Horizontal Scaling of PHP Apps, Part 1

This entry is part 1 of 2 in the series Horizontal Scaling of PHP Apps

Horizontal Scaling of PHP Apps

You’ve built a website. It was fun, and it feels rewarding to see all those visitors pour in. The traffic increases slowly, until one day, someone posts a link to your app to Reddit and Hacker News, the planets somehow align, GitHub is down or something and for some reason, people notice the post and storm in, breaking all barriers of reason and logic.

Your server chokes, and everything dies. Instead of getting new customers or regular visitors during this epic peak (epeak?), you’re now left with a blank page, scrambling about as you try to get it up and running again, to no avail – even after restarting, the server can do nothing differently to survive the load. You lost traffic – for good.

No one can anticipate these traffic spikes. Very few of us plan so far in advance, unless we’re setting up to build a highly funded project that’s expected to do very well in a fixed time frame. How, then, does one avoid these problems?
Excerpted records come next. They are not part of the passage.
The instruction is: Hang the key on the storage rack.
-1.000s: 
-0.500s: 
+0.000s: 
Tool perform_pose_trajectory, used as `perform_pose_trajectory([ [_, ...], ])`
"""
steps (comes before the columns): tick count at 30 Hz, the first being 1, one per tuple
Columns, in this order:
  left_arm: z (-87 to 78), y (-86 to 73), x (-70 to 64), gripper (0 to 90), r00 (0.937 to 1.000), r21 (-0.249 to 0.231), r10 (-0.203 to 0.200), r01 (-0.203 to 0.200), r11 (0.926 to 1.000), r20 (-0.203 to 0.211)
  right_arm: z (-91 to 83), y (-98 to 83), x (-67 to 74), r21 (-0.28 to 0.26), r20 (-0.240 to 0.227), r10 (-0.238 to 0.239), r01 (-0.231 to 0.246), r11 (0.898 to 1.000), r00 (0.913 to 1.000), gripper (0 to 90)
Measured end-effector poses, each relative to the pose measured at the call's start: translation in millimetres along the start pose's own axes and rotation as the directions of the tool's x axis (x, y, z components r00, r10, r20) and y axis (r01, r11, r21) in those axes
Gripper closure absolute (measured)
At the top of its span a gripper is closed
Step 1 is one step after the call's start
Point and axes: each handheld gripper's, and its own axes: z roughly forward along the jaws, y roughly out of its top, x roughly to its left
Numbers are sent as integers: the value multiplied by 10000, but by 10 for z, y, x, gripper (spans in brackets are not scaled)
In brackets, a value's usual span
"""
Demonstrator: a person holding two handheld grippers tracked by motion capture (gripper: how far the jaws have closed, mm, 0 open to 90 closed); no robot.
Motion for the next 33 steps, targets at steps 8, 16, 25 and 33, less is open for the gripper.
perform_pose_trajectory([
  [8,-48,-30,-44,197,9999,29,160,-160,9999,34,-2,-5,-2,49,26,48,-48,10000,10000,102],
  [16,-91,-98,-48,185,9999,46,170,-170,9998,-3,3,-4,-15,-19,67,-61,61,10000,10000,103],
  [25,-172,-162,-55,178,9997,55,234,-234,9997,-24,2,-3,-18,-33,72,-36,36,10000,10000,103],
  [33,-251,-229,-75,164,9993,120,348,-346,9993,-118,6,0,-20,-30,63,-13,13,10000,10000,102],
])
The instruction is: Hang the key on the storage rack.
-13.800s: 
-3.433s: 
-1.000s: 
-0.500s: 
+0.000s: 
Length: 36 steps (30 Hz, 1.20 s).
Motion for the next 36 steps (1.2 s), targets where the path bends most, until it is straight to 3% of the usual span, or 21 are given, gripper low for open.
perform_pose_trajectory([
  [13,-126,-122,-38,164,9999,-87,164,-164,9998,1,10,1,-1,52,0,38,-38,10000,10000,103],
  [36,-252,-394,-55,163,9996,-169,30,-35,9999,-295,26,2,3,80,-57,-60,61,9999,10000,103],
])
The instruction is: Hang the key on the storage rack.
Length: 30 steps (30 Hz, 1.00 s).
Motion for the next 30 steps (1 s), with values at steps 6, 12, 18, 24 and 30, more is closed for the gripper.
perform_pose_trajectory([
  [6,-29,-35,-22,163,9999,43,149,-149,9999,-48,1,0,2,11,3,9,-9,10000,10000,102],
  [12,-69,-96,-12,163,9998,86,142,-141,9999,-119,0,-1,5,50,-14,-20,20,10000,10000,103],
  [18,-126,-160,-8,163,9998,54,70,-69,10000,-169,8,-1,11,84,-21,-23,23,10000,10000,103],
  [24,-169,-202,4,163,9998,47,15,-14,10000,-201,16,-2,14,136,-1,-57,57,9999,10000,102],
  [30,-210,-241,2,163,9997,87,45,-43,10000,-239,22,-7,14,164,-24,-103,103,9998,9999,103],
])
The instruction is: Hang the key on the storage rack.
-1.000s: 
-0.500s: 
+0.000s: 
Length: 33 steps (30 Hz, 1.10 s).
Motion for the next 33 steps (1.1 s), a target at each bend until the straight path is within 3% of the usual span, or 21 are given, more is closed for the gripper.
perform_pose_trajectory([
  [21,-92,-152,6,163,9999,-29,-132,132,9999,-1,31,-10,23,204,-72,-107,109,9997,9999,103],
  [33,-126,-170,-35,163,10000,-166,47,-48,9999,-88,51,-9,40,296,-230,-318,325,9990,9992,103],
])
Two aspects need to be considered: optimization and scaling.

Optimization

We’ve written about this before, and a more advanced article is coming up next week, but the usual advice applies – upgrade to the latest version of PHP (currently 5.5, has a built in OpCache), index your database, cache your static content (seldom changed pages like About, FAQ and similar), etc.

One particular aspect of optimization that can be done is not only caching static resources, but also serving anything static through a non-Apache server like Nginx, optimized for serving static content. You put a layer of Nginx in front of your Apache, tell it to intercept the requests for static resources (i.e. *.jpg, *.png, *.mp4, *.html…) and serve them directly instead of letting the request move on to the Apache application layer. Such a setup is called a reverse proxy (also sometimes identified with a software load balancer – see below), and you can find out more about implementing it here.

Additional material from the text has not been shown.